# 'ello



## Gar (Jan 29, 2007)

'ello y'all,

Controlbooth.com:
What an awesome resource!!
I hope to tap this knowledge base often.

I'm new to the whole message board thing. Please bear with me...

So, I'm a high school student in Minneapolis, and am in to all things theatrically technical, but REALLY in to Lights. I'm a LD/Techie, but I also do some SM stuff. 
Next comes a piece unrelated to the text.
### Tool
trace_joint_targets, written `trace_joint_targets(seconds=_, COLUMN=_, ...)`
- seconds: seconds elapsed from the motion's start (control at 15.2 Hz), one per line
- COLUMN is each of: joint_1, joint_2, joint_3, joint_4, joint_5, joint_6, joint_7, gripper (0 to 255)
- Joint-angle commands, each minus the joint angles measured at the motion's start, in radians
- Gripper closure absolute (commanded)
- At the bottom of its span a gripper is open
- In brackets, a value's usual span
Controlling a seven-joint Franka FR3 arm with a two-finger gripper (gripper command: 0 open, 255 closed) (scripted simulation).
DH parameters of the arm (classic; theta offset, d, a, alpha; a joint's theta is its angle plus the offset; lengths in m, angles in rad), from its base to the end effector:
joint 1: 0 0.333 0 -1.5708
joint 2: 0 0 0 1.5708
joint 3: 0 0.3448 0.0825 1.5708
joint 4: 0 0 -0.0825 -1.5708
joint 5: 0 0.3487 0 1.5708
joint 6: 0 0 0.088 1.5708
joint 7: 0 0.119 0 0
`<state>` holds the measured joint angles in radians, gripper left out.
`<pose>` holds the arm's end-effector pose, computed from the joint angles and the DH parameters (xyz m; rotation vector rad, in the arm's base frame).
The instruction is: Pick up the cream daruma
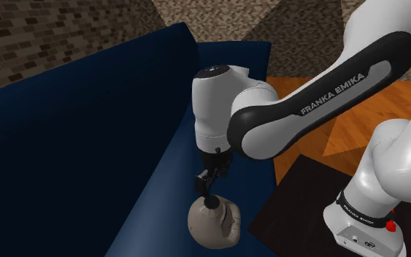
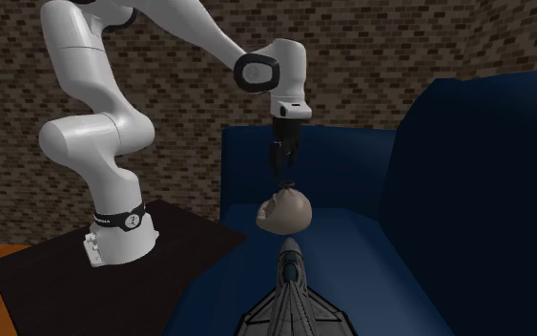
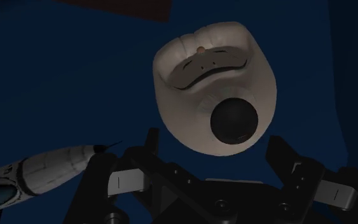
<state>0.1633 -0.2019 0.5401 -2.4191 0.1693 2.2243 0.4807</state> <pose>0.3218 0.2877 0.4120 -3.1202 -0.1694 0.0463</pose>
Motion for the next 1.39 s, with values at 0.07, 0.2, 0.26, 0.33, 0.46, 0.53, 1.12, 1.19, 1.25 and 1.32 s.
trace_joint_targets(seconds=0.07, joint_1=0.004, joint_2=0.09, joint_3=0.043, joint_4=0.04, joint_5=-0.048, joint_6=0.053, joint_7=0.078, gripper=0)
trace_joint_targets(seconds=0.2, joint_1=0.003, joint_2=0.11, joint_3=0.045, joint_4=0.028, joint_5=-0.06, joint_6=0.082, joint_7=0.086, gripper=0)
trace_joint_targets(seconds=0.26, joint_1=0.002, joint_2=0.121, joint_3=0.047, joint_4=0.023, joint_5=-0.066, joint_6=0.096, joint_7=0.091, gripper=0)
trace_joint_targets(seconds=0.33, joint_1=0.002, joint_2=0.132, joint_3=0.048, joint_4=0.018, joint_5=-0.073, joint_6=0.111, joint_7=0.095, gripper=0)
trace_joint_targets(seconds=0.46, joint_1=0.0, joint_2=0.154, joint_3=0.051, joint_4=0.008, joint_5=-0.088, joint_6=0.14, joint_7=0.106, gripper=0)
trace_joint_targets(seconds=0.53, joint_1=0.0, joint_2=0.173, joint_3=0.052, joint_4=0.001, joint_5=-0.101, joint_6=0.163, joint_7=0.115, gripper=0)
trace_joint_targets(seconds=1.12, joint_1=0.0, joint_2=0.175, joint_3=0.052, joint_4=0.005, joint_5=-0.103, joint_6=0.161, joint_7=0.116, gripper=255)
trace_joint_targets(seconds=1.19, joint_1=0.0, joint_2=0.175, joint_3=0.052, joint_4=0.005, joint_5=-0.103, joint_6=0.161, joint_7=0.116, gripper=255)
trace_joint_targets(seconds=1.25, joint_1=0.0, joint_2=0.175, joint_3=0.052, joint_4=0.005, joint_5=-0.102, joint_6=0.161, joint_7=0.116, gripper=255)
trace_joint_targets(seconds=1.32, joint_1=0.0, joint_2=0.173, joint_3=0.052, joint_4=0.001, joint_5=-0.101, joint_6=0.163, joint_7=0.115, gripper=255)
So, that's my intro, so now (as the message prompts me to do) I say HELLO


Gar


----------



## soundlight (Jan 29, 2007)

Welcome! I'm sure that you'll find a number of resources here, and many questions can be quickly answered by using the search feature. Otherwise, there is really no such thing as a stupid question here, and feel free to chime in on others' questions of you feel that you've got a good idea!

Again, welcome!

(Ha! I beat Van to the welcome!!)


----------



## Footer (Jan 29, 2007)

Well your in a good town for it. There are so many theatre opportunitys up there. I have a friend at the Children's theatre right now, and she is loving it. Welcome to the site and all that good stuff.


----------



## Van (Jan 29, 2007)

Welcome Aboard ! I second Footer < that really IS getting to be a habit> you're in a great town for this business ! Look forward to seeing your posts !


----------



## Chris15 (Jan 29, 2007)

Welcome to Controlbooth.

Now Van agreeing with Footer is happening almost as often as I'm taking Van's bait... or agreeing with him, one of the two. Though for me to try and offer any sort of opinion on whether X or Y are good places for tech theatre would be like you telling me if the price of bananas this week is good bad or ugly... That is one of the disadvantages of there not being a tonne of Aussie members on here... But enough rambling (anyone else noticing that I'm starting to creep towards post lengths more in Ship's league? Don't know if that is good bad or otherwise...), again welcome.


----------



## dvlasak (Jan 31, 2007)

Welcome Gar!!

I work in a High School theater in Wisconsin, it is always great to see students enthused about technical theater. I am glad that you enjoy "playing in the dark". You know what they say, without us, they're just talking in the dark!

Anyway, don't be afraid to ask questions, and certainly don't be afraid to provide answers! We're a fun group, with some pretty sharp minds!!

Dennis


----------